Ему казалось, что не переживёт он неудачи, сам погибнет, наложит на себя руки, если потонут суда…
Вдоль берега выстроились работные людишки и крестьяне, поставлявшие материалы и продовольствие. Взоры их были напряжённо устремлены на корабли.
Пётр готов был задушить в своих объятьях «убогих», переживавших, как казалось ему, «единое с ним родительское трепетанье».
Но если бы можно было ему хоть на малое мгновение заглянуть в души людишек, он отшатнулся бы в ужасе и зверином гневе.

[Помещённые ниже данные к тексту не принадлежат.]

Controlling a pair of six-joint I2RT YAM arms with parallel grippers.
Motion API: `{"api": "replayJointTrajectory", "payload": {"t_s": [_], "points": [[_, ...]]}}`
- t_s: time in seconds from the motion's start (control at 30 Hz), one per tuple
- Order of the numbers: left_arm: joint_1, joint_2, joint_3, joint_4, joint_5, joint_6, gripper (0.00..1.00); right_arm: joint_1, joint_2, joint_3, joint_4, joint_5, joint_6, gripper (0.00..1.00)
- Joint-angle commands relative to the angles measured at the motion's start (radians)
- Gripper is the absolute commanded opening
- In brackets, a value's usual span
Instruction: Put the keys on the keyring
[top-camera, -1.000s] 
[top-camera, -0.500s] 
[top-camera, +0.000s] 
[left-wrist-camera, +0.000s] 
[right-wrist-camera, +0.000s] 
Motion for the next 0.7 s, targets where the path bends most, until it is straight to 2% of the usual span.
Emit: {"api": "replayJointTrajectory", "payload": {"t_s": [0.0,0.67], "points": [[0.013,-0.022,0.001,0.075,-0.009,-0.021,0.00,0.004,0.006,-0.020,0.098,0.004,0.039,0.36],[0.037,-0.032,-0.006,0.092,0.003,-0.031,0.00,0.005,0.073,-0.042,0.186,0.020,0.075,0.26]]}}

Работные и крестьяне жаждали только одного: погибели кораблей. «Потопнут, – с вожделением думалось им, – и освободит нас царь от непосильного тягла, перестанет авось водяною потехою тешиться». И с глубокой мольбой обращались мысленно к Богу: «Утопи их, Господи, окаянных! Не можно нам боле терпеть! Обезмочили мы от работ, обнищали!»
Точно лебеди, плавно слетели на озеро корабли, встряхнулись величественно, застыли.
– У-ра-а! – так заревел Пётр, как будто вырвал из груди своей сердце.
– Ура! – кручинным стоном отозвался усыпанный людьми берег.
Весь остаток дня и вся ночь прошли в разгульном хмельном угаре.
Утром Петра нашли под ворохом стружек. Обнявшись с Ромодановским и Зотовым, царь запойно храпел.
– Цедула тебе от государыни-матушки! – затормошил нежданно приехавший Борис Алексеевич государя.
Пётр привскочил, выругался площадно и снова улёгся.
К полудню от хмеля не осталось и следа. Жизнерадостный, крепкий, как молодой дубок, бегал уже Пётр деловито по верфи, отдавая распоряжения.
Лишь после трапезы он принялся писать ответ матери. Рука его, так ловко орудовавшая топором и молотом, неуверенно, словно в недоумении, держала перо. Пальцы немели, корчились в судороге.
– Ох и тяжко писание у человеков! – плюнул он, с детской старательностью написав несколько кривых строчек, и ткнул цедулу Бутурлину [113]. – Читай!
Они оба, вытаращив глаза, долго разбирали написанное, но так ничего и не поняли.
– Видно, сызнова надобно приниматься! – вздохнул государь и, поплевав на руку, приладил к спине Бутурлина новый лист бумаги.